Exercise prompt - Retrieve every line from the records in which the word "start" occurs.
===============
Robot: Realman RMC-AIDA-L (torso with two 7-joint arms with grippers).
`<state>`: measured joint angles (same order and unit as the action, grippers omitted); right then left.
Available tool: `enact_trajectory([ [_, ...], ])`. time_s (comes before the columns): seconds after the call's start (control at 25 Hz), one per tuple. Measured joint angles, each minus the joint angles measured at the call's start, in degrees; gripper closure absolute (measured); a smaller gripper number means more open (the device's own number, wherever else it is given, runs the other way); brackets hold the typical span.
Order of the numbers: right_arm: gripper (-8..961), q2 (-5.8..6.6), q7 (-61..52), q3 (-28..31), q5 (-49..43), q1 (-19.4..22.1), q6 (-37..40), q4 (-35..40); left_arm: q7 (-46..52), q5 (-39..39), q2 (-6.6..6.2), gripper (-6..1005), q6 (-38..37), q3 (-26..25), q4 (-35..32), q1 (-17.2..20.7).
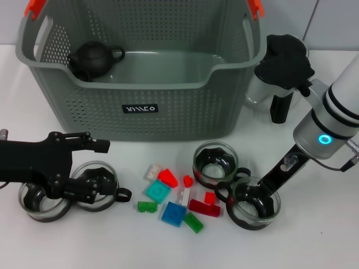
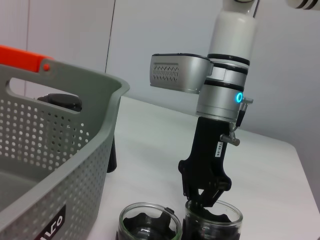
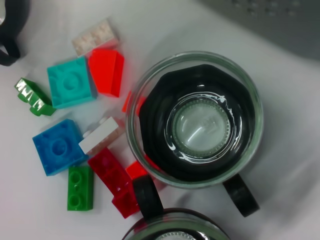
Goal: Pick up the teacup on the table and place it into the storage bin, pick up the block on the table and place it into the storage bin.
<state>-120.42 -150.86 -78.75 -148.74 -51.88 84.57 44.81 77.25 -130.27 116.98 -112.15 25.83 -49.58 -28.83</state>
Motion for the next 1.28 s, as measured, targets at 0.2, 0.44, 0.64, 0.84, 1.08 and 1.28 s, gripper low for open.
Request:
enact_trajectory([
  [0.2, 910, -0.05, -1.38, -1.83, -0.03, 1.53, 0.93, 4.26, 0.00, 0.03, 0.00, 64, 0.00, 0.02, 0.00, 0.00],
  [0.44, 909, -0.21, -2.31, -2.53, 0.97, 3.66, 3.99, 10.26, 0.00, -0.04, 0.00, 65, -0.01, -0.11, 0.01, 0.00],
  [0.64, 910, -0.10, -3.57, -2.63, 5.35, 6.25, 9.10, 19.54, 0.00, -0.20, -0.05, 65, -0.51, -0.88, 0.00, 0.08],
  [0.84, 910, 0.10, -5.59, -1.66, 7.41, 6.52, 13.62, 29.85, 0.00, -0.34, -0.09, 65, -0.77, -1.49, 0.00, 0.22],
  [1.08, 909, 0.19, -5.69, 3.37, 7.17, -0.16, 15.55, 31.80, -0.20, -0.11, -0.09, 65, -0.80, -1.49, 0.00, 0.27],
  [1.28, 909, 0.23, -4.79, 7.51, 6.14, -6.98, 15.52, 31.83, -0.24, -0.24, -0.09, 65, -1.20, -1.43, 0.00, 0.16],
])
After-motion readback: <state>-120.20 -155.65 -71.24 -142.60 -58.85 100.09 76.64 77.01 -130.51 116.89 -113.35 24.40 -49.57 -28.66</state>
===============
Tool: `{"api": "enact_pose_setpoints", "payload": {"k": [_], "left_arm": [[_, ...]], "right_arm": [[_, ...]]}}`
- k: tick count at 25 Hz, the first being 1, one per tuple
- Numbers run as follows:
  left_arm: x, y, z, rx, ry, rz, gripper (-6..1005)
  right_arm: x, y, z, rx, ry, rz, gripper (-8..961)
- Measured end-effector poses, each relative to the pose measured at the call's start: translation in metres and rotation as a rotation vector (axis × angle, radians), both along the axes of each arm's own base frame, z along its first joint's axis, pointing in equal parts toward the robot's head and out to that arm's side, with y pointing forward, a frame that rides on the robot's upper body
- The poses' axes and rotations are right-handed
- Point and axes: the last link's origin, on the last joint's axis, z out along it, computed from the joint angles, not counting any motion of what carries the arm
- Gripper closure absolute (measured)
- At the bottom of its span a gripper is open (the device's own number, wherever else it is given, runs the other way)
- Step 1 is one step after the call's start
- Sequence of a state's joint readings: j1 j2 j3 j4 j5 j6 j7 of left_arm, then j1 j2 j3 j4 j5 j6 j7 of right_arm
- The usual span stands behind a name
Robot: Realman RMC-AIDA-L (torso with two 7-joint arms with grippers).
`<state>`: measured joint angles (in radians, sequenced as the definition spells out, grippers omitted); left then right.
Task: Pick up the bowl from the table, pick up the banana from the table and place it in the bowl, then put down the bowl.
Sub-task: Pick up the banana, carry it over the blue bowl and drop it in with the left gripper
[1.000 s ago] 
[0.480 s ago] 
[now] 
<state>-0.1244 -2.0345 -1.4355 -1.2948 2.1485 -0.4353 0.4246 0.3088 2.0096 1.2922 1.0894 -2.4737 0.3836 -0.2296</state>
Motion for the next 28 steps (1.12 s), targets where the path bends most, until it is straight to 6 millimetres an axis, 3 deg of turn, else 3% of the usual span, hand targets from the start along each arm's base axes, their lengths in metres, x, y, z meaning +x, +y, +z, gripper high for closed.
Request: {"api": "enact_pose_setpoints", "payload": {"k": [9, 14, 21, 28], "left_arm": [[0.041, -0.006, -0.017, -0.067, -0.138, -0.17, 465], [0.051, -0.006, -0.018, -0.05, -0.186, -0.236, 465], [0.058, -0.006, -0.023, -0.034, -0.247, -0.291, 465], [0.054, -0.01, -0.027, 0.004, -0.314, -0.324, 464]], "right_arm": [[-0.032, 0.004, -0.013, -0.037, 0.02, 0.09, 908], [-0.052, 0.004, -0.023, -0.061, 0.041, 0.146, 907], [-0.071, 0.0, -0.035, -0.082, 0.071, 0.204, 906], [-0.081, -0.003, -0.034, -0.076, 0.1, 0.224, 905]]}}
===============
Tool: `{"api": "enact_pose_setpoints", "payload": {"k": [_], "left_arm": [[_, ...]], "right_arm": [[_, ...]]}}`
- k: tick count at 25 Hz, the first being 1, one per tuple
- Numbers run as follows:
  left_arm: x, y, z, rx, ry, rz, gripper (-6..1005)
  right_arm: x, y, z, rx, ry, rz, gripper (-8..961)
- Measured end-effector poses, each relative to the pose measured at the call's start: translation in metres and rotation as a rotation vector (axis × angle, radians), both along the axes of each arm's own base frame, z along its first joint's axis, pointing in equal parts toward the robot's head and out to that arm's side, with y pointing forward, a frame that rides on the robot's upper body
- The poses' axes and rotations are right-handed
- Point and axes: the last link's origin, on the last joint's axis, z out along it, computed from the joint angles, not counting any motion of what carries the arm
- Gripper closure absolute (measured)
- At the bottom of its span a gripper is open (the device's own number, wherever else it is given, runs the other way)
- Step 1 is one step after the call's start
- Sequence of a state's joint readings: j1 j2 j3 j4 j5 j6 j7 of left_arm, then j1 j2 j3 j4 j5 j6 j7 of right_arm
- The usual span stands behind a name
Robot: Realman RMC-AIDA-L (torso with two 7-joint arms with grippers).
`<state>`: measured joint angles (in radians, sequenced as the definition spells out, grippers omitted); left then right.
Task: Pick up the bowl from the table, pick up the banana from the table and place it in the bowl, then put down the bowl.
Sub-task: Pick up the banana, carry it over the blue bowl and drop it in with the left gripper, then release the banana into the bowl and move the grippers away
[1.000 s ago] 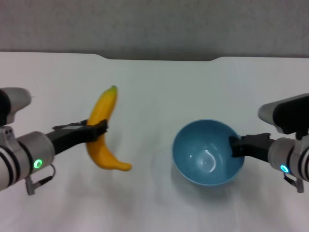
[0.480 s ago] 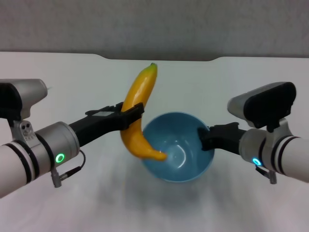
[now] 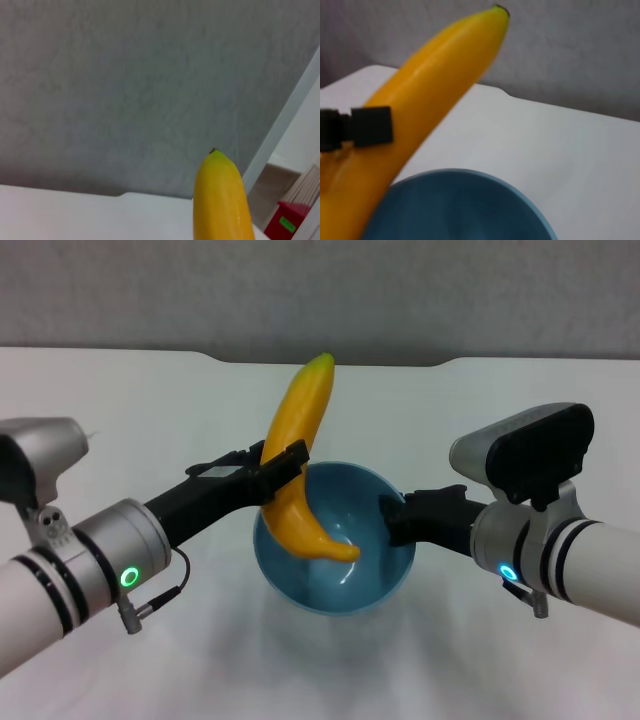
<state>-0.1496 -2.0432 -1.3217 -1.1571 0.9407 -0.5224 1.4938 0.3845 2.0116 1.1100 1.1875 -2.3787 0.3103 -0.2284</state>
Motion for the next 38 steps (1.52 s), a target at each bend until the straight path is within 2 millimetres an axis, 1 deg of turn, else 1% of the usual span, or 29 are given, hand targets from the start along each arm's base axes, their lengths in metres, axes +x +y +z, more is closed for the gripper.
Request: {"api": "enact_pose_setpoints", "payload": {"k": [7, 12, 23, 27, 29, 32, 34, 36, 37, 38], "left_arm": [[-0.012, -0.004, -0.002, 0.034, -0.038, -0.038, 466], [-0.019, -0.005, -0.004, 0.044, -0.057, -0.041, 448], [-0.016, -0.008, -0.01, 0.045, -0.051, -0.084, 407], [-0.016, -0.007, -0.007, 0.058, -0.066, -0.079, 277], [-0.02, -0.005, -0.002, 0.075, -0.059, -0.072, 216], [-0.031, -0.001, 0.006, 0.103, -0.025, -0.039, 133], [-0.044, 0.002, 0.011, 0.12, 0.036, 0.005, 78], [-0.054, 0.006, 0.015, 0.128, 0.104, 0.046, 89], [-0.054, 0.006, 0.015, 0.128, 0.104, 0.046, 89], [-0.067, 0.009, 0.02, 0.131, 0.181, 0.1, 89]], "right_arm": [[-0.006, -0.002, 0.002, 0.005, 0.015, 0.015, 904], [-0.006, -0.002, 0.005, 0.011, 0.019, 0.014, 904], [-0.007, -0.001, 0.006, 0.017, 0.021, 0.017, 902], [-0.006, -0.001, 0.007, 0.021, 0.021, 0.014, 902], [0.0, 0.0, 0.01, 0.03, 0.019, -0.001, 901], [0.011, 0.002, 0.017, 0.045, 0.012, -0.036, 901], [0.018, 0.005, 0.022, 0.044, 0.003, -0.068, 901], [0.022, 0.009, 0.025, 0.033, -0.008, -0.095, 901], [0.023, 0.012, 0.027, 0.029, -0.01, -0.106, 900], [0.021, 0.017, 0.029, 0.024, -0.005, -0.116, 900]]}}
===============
Reply -
Available tool: `enact_trajectory([ [_, ...], ])`. time_s (comes before the columns): seconds after the call's start (control at 25 Hz), one per tuple. Measured joint angles, each minus the joint angles measured at the call's start, in degrees; gripper closure absolute (measured); a smaller gripper number means more open (the device's own number, wherever else it is given, runs the other way); brackets hold the typical span.
- Measured end-effector poses, each relative to the pose measured at the call's start: translation in metres and rotation as a rotation vector (axis × angle, radians), both along the axes of each arm's own base frame, z along its first joint's axis, pointing in equal parts toward the robot's head and out to that arm's side, with y pointing forward, a frame that rides on the robot's upper body
- Step 1 is one step after the call's start
Motion for the next 28 steps (1.12 s), targets where the path bends most, until it is straight to 6 millimetres an axis, 3 deg of turn, else 3% of the usual span, hand targets from the start along each arm's base axes, their lengths in metres, x, y, z meaning +x, +y, +z, gripper high for closed.
- Measured end-effector poses, each relative to the pose measured at the call's start: translation in metres and rotation as a rotation vector (axis × angle, radians), both along the axes of each arm's own base frame, z along its first joint's axis, pointing in equal parts toward the robot's head and out to that arm's side, with y pointing forward, a frame that rides on the robot's upper body
- Step 1 is one step after the call's start
Motion for the next 38 steps (1.52 s), a target at each bend until the straight path is within 2 millimetres an axis, 1 deg of turn, else 1% of the usual span, or 29 are given, hand targets from the start along each arm's base axes, their lengths in metres, axes +x +y +z, more is closed for the gripper.

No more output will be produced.